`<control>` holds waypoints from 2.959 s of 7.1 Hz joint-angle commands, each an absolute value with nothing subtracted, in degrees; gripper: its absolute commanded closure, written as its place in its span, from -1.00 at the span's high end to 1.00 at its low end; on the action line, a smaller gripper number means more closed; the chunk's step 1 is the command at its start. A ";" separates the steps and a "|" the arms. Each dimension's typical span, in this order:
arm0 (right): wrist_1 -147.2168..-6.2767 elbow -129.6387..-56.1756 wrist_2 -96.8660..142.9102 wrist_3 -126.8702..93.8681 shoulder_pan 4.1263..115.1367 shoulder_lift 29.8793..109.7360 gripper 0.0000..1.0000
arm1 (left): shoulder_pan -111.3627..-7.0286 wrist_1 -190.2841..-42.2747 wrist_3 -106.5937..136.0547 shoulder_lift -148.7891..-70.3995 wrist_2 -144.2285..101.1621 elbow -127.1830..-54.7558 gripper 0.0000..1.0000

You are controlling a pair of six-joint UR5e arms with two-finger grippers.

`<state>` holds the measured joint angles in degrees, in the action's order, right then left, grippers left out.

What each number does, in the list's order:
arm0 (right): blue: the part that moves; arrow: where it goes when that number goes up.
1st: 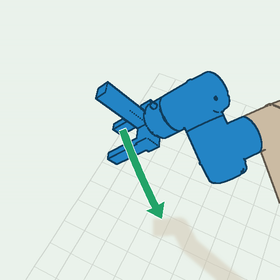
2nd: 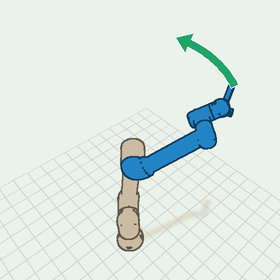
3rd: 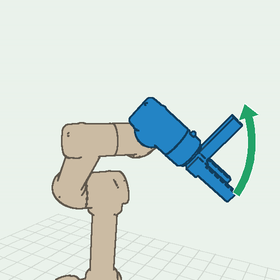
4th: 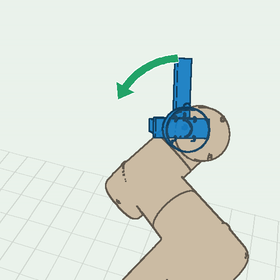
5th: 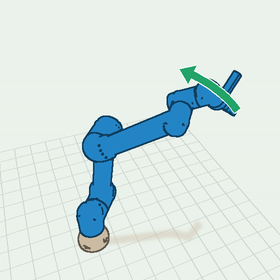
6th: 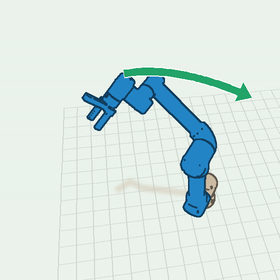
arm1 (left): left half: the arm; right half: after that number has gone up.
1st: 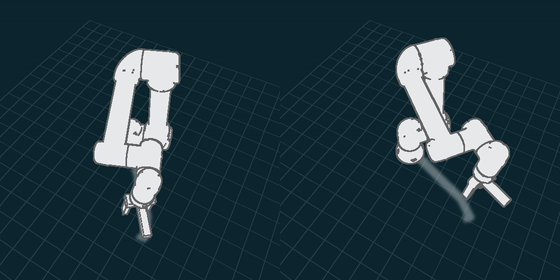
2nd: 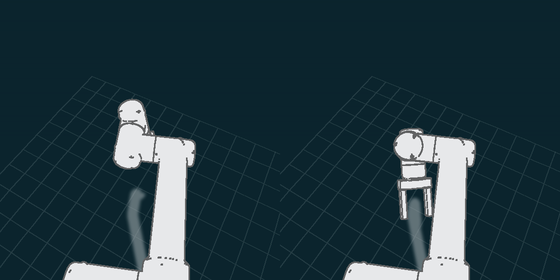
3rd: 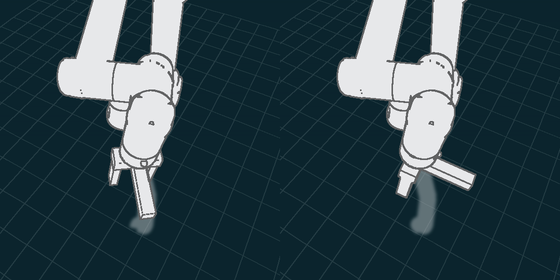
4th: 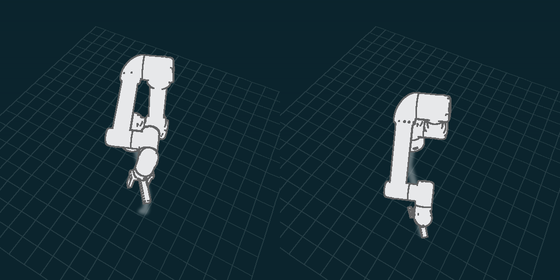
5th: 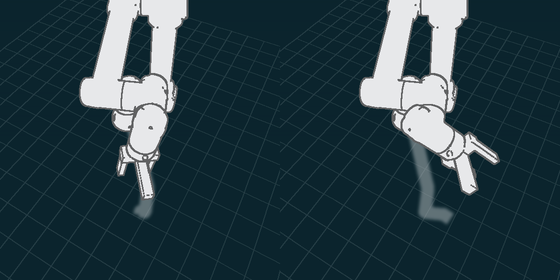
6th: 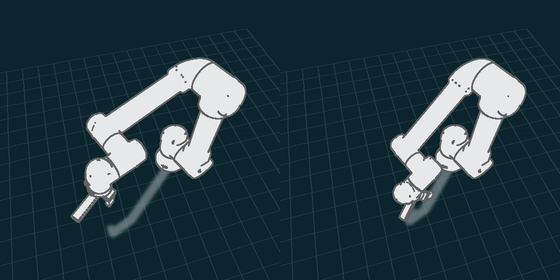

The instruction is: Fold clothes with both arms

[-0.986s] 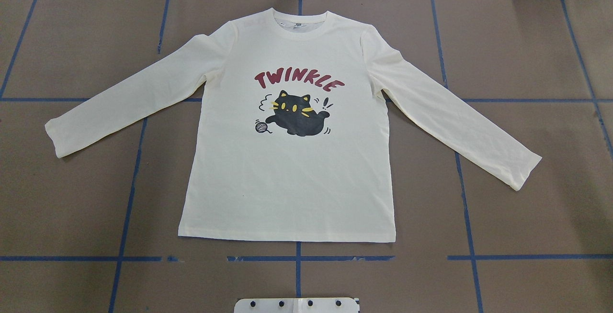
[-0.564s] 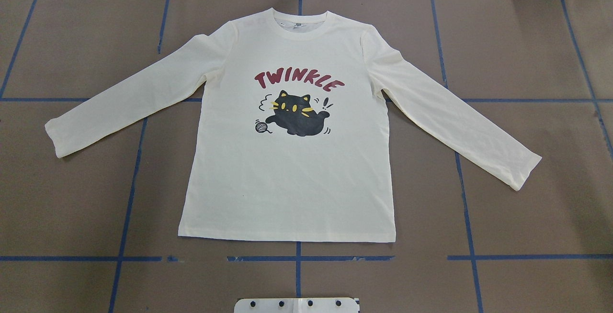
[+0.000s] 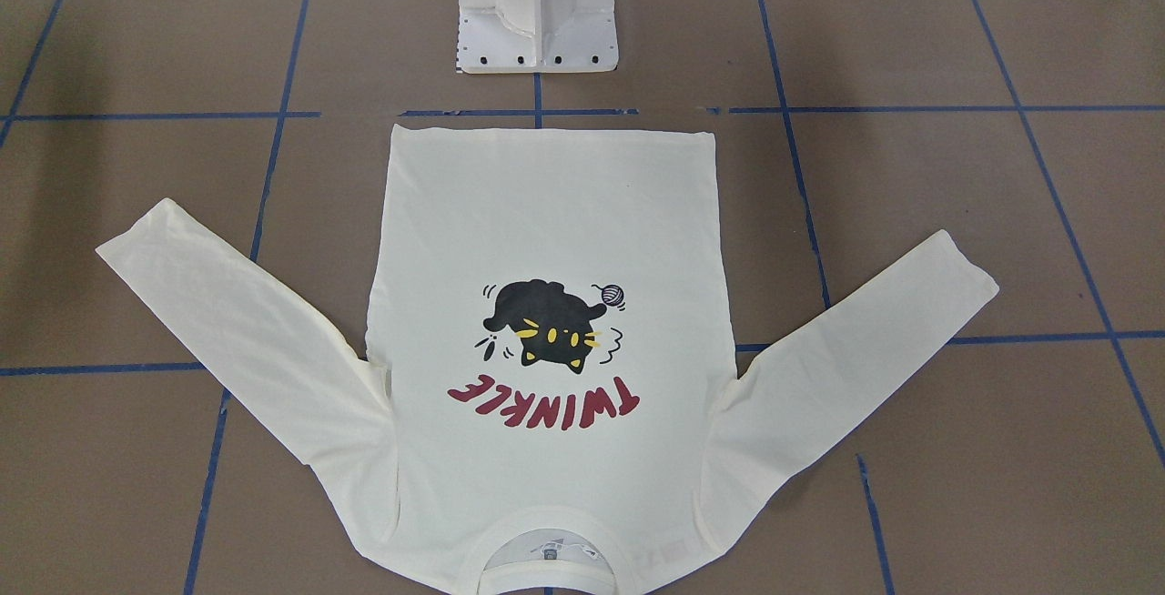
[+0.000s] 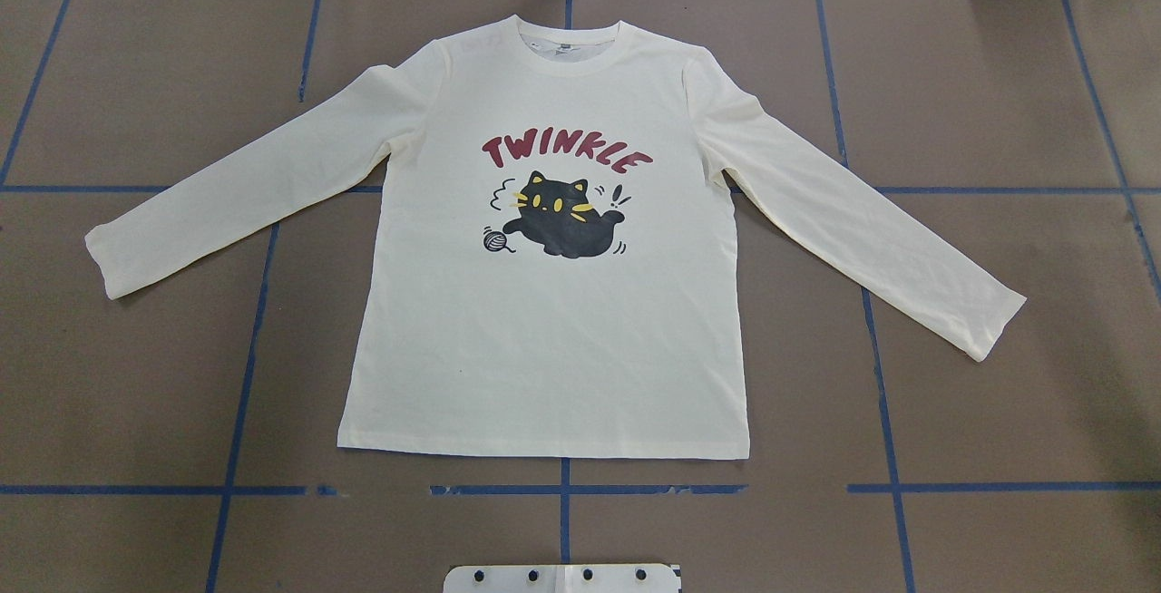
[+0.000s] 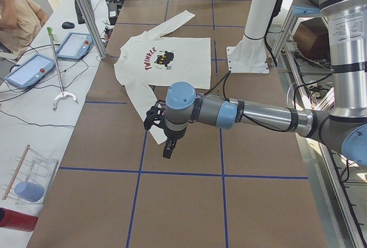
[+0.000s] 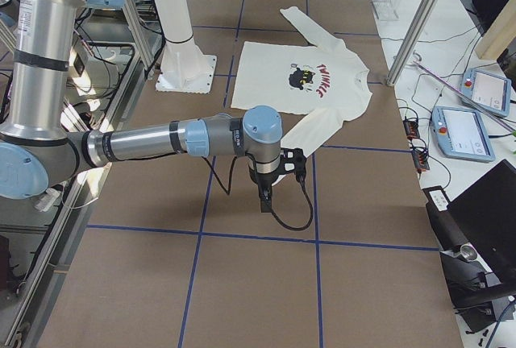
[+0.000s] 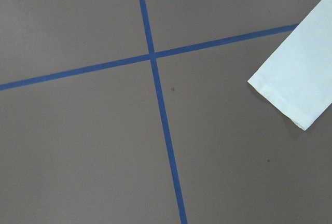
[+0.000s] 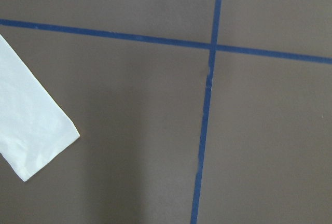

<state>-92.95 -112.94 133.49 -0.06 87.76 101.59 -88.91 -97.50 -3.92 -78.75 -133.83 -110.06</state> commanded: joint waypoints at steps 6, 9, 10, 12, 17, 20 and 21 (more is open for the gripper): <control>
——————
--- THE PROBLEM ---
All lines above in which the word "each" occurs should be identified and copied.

--- RESPONSE TO THIS TASK ---
`<control>` holds waypoints from 2.959 s of 7.1 Hz joint-angle commands, each an absolute value with nothing subtracted, in degrees; gripper: its absolute commanded closure, written as its place in its span, from -1.00 at the span's high end to 1.00 at its low end; on the action line, a smaller gripper number means more closed; the chunk's step 1 is the command at its start. A ";" separates the steps and a "|" the arms. Each dimension's typical span, in this order:
What each number does, in the list's order:

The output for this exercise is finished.